**EXERCISE**
In your copy, each record should read exactly as it does below, and no pictures should be present.

::: DATASET RECORDS :::

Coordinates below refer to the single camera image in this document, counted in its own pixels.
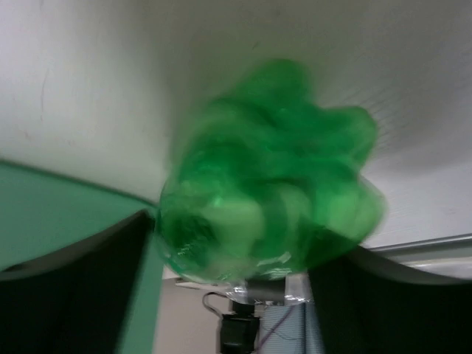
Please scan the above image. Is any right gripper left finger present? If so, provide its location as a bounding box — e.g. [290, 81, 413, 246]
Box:
[1, 211, 151, 353]

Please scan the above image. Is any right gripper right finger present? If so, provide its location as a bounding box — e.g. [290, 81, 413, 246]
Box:
[308, 247, 471, 353]

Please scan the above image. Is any green plastic bottle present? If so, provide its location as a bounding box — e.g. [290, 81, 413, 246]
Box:
[156, 59, 386, 283]

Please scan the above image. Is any green plastic bin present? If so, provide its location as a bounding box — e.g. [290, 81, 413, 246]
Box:
[1, 162, 163, 353]

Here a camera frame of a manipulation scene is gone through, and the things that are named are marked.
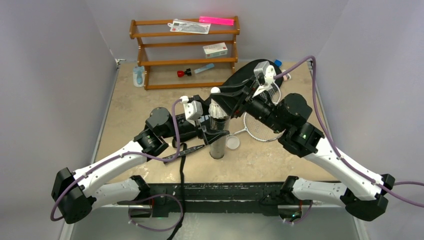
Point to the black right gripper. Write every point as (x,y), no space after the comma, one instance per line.
(244,97)

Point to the blue white packaged item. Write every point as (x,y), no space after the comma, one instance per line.
(138,75)

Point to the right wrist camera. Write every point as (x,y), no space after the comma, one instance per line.
(264,72)

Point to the white red small box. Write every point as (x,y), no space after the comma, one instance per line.
(215,50)

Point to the wooden shelf rack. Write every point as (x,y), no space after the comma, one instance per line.
(163,53)

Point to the pink ruler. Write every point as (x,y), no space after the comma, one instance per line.
(216,20)

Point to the red black stamp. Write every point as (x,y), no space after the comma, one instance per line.
(187,72)

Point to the white feather shuttlecock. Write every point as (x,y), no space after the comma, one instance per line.
(215,110)

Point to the black shuttlecock tube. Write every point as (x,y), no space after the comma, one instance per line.
(219,123)

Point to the blue small object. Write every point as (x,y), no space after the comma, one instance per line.
(278,63)

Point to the light blue tube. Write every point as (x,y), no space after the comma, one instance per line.
(204,68)

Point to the pink white small object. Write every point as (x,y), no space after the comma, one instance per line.
(287,77)

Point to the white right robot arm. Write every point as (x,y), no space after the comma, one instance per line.
(359,190)

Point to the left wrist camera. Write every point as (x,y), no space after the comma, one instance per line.
(193,109)

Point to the lower white badminton racket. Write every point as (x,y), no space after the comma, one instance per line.
(257,130)

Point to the upper white badminton racket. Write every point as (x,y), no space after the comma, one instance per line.
(272,93)

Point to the clear tube lid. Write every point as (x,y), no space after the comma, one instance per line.
(232,142)

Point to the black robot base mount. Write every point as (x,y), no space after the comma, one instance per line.
(264,198)

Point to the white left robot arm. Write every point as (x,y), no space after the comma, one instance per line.
(77,193)

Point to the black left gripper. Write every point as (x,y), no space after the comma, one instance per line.
(208,137)

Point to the white badminton racket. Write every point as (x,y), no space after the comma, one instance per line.
(257,130)
(272,93)

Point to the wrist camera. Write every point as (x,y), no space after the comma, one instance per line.
(264,72)
(193,109)

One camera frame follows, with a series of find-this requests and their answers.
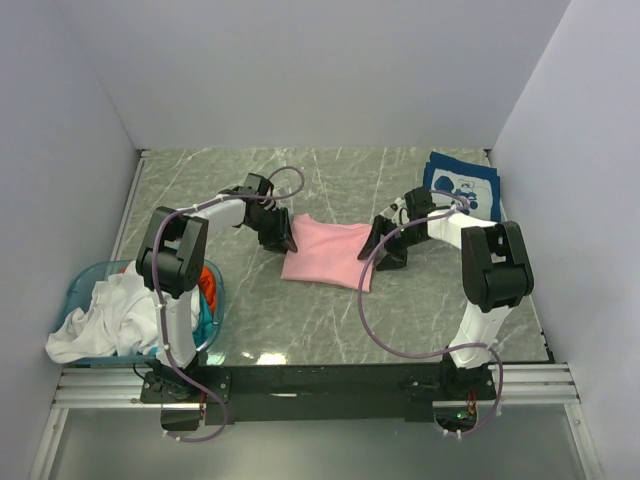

:::

**TASK OUTPUT**
Coordinates below refer to the single camera image in this document, counted in its own pixels.
Please scan the above image. Is any right gripper left finger present? If so, provide its location as a bounding box — e.g. [290, 81, 413, 246]
Box:
[1, 211, 151, 353]

Please scan the above image. Is any right gripper right finger present? If so, provide its location as a bounding box — e.g. [290, 81, 413, 246]
Box:
[308, 247, 471, 353]

Please scan the above image. Is any green plastic bottle present? If so, provide its location as a bounding box — e.g. [290, 81, 413, 246]
Box:
[156, 59, 386, 283]

Please scan the above image. Is any green plastic bin present? If so, provide its location as a bounding box — e.g. [290, 81, 413, 246]
Box:
[1, 162, 163, 353]

Here a camera frame of a manipulation scene is gone through, and the things that are named are marked.
Point to the black right gripper. Write every point as (x,y), no space after the comma, one instance per line.
(244,97)

Point to the blue white packaged item. Write every point as (x,y), no space after the comma, one instance per line.
(138,75)

Point to the right wrist camera. Write every point as (x,y), no space after the comma, one instance per line.
(264,72)

Point to the white red small box. Write every point as (x,y), no space after the comma, one instance per line.
(215,50)

Point to the wooden shelf rack. Write every point as (x,y), no space after the comma, one instance per line.
(163,53)

Point to the pink ruler. Write every point as (x,y), no space after the comma, one instance per line.
(216,20)

Point to the red black stamp. Write every point as (x,y), no space after the comma, one instance per line.
(187,72)

Point to the white feather shuttlecock. Write every point as (x,y), no space after the comma, one instance per line.
(215,110)

Point to the black shuttlecock tube. Write every point as (x,y), no space after the comma, one instance per line.
(219,123)

Point to the blue small object. Write every point as (x,y), no space after the comma, one instance per line.
(278,63)

Point to the light blue tube. Write every point as (x,y), no space after the comma, one instance per line.
(204,68)

Point to the pink white small object. Write every point as (x,y), no space after the comma, one instance per line.
(287,77)

Point to the white right robot arm. Write every point as (x,y), no space after the comma, one instance per line.
(359,190)

Point to the left wrist camera. Write every point as (x,y), no space after the comma, one instance per line.
(193,109)

Point to the lower white badminton racket. Write every point as (x,y), no space after the comma, one instance per line.
(257,130)

Point to the upper white badminton racket. Write every point as (x,y), no space after the comma, one instance per line.
(272,93)

Point to the clear tube lid. Write every point as (x,y), no space after the comma, one instance per line.
(232,142)

Point to the black robot base mount. Write every point as (x,y), no space after the comma, one instance per line.
(264,198)

Point to the white left robot arm. Write every point as (x,y), no space after the comma, one instance per line.
(77,193)

Point to the black left gripper. Write every point as (x,y), no space after the comma, one instance per line.
(208,137)

Point to the white badminton racket. Write every point as (x,y), no space after the comma, one instance per line.
(257,130)
(272,93)

Point to the wrist camera. Write every point as (x,y), no space after the comma, one instance per line.
(264,72)
(193,109)

One camera frame follows, with a series of find-this requests and their answers.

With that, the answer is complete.